No se trata de ser tremendista, pero me temo que cualquier intento por enfocar el tema de la vulgaridad, la ordinariez o cualquiera de sus sinónimos, en las relaciones interpersonales, presupone encaramarse a la cima de un iceberg.
La cuestión ha estado presente en el debate público pero, creo, no todo lo necesario. En ocasiones sucede que discurre apenas a través de la no siempre bien ponderada educación formal, así, en términos generales, y el tema suele quedarse como colgado de la brocha.
La cuenta es bien sencilla: palabras sacan palabras, violencia genera violencia, la apatía genera tolerancia y la tolerancia desmedida, indisciplina y caos.
Lo cierto es que en ocasiones tal pareciera que para desenmascarar a un grosero, a un chabacano —y agrego: a la adulonería a la cual suele aliarse en los ámbitos donde reina— no basta con recurrir primero a la Cultura.
Se necesita además una cuota de valentía, o tal vez el dominio de alguna técnica de meditación asiática, para intentar, con discernimiento, que el susodicho, o susodicha, llegue por fin a darse por enterado(a) de que, en efecto, nos ha tratado con torpeza y hosquedad. Que nos pasa por encima como una aplanadora.
Por lo tanto, no es difícil suponer que lo más «natural» sea dejarse tentar por el mismo instinto troglodita, y pagar con la misma moneda. Pero, he ahí donde comienza el desastre: la multiplicación de un estereotipo de conducta que parece ser sumamente contagioso.
Concuerdo con quienes opinan que el asunto sigue necesitando una buena carga de látigos y cascabeles, de buenos ejemplos, de argumentos y hasta de comenzar por juzgarse uno mismo. Pero, ¿es esta una tarea solamente de los medios de comunicación?
Descabellado sería abogar aquí por la aprobación de un decreto para poner fin a tales imperfecciones. Sería estéril y risible. Sin embargo, tampoco creo ilógico proclamar que este es un asunto que debe ser tomado con mayor detenimiento dentro de nuestras instituciones y organismos públicos, y me refiero a cuando lo dejamos colar puertas adentro de un colectivo laboral o estudiantil, en instituciones cuya esencia misma es la de ser el espejo contra el cual contraponer tales manifestaciones.
Un recurso recurrente y estéril al cual suelen echar mano no pocos de mis coterráneos, alarmados con la vulgaridad rampante —y siempre del prójimo— es la contraposición de nuestra realidad con la de otras latitudes.
«Yo estuve en Gugulandia y allí eso no se ve»; «si esto hubiera sucedido en Acullami, seguro que usted no trabajaría más en este lugar»; he escuchado.

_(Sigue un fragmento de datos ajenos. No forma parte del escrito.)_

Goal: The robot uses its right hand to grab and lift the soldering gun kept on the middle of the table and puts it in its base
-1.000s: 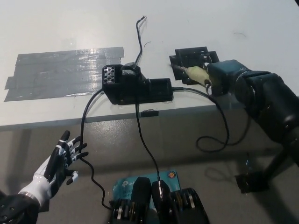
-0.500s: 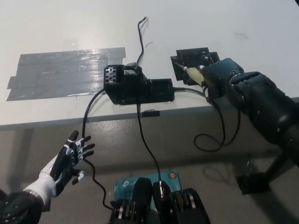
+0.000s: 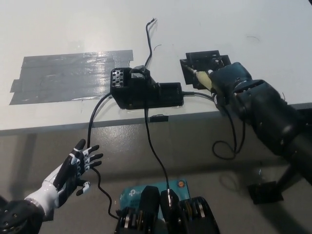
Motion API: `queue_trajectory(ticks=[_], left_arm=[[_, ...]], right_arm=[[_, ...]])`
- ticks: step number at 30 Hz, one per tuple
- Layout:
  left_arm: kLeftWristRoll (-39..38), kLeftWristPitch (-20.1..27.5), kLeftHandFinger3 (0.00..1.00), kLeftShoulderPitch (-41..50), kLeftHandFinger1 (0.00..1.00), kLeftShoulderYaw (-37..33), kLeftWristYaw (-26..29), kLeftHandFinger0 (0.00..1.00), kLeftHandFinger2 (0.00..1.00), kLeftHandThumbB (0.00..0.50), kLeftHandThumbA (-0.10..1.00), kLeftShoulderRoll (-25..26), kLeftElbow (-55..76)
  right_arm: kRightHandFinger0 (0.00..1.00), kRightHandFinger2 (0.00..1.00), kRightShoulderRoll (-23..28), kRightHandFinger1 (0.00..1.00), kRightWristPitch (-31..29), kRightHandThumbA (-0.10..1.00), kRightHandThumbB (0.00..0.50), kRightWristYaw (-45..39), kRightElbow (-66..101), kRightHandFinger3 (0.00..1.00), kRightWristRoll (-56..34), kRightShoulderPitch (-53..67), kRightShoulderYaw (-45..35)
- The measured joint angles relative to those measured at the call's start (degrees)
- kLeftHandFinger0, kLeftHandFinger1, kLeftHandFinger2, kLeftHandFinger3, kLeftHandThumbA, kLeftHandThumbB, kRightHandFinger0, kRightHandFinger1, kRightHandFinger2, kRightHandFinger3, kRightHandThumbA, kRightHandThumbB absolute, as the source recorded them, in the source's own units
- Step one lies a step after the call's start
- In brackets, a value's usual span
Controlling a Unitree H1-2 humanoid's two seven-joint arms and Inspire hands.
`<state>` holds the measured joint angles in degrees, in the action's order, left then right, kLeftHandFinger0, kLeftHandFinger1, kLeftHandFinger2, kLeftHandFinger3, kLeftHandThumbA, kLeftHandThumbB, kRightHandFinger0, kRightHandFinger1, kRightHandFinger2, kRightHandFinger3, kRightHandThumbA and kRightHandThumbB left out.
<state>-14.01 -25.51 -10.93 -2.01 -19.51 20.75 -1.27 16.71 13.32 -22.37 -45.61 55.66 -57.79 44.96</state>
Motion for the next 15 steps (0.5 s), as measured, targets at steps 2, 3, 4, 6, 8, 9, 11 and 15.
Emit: queue_trajectory(ticks=[2,3,4,6,8,9,11,15], left_arm=[[-0.1,0.0,1.0,0.0,1.0,-0.1,-0.6,1.0,1.0,0.351,1.0,0.2,-0.2],[-0.1,0.0,1.0,0.0,1.0,-0.2,-0.8,1.0,1.0,0.352,1.0,0.3,-0.3],[-0.2,0.0,1.0,0.0,1.0,-0.3,-1.1,1.0,1.0,0.339,1.0,0.4,-0.4],[-0.3,0.0,1.0,0.2,1.0,-0.3,-1.7,1.0,1.0,0.331,1.0,0.6,-0.5],[-0.3,-0.1,1.0,0.2,1.0,-0.5,-2.3,1.0,1.0,0.332,1.0,0.8,-0.6],[-0.3,-0.1,1.0,0.3,1.0,-0.5,-2.5,1.0,1.0,0.333,1.0,0.9,-0.6],[-0.3,0.0,1.0,0.5,1.0,-0.7,-2.9,1.0,1.0,0.332,1.0,1.2,-0.6],[-0.3,-0.1,1.0,0.9,1.0,-0.7,-3.6,1.0,1.0,0.3,1.0,1.4,-0.7]], right_arm=[[0.36,0.79,-0.5,0.52,2.1,0.68,0.0,0.0,0.6,1.0,1.2,0.6,0.5],[0.26,0.75,-0.7,0.45,3.1,1.0,0.0,0.1,0.8,1.0,1.7,0.9,0.6],[0.05,0.49,-0.9,0.18,4.0,0.95,0.0,0.3,1.2,1.0,2.3,1.4,0.6],[0.0,0.31,-1.0,0.13,5.6,0.62,0.0,1.2,2.3,0.75,3.7,2.6,0.9],[0.0,0.31,-0.9,0.11,6.5,0.48,0.0,2.7,3.3,0.58,4.6,3.8,0.7],[0.0,0.36,-0.8,0.14,6.7,0.46,0.0,3.7,3.8,0.56,5.0,4.5,0.5],[0.0,0.65,-0.6,0.32,7.1,0.22,0.0,5.6,4.7,0.5,5.6,5.5,0.1],[0.01,0.74,-0.2,0.42,7.0,0.14,0.014,9.0,5.4,0.57,6.0,7.0,-0.9]])
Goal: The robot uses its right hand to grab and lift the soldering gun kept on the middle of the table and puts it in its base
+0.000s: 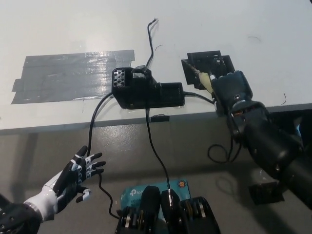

No se trata de ponerlo en duda, porque es lógico que las buenas costumbres nunca han tenido fronteras. Mas, no creo que nos reporte mucho dilucidar el problema desde abstracciones isleñas, fatalistas o a la espera de tiempos mejores.
La indecencia, la descortesía, el salvajismo, son sencillamente comportamientos impropios de personas cultas o educadas, pero cuando se comete desde un puesto de trabajo, entre colegas o hacia el público, constituye además una gravísima indisciplina. ¿Y acaso no existen reglamentos laborales? ¿Dónde están en esos momentos quienes tienen la responsabilidad de velar porque esto no suceda?
Mucho más comprometedor y costoso para nuestro futuro sería que algunos continuasen asumiendo ese comportamiento para «justificar» el incumplimiento en la calidad de la jornada laboral, de un producto, o el acatamiento de las leyes o normas elementales que rigen en el país.
No pocos ya hasta llegan a echarle la culpa de su descompostura a la situación económica nacional e internacional. Pero, no sé si a usted le parece igual: ¿acaso la vulgaridad no asoma también por ahí alguna que otra cadena de oro, huele a Chanel y viaja en autos refrigerados?
Bajo la línea de flotación del témpano no sería ocioso sumergirse en componentes y legados históricos, socioculturales, sicológicos, pero también preguntarse si puertas adentro de nuestros centros de trabajo se reflexiona y actúa sobre el particular, o es algo considerado de poca monta, virilidad, o ajeno a contenidos y obligaciones.
Aceptarlo seguiría siendo un riesgoso error y hasta hacerle el juego, con ingenuidad, a teorías pequeño burguesas como la del «fatalismo geográfico», o la que proclama con descaro que la pobreza es sinónimo de chusma.
Multiplicar, con responsabilidad, la meditación sobre este asunto sería un paso adelante. Quedarse de brazos cruzados o pensar que no tiene que ver con todos y cada uno de nosotros nos llevaría apenas a lamentarnos, o seguir exclamando como la criollísima Estelvina: ¿Y cómo quedo yo?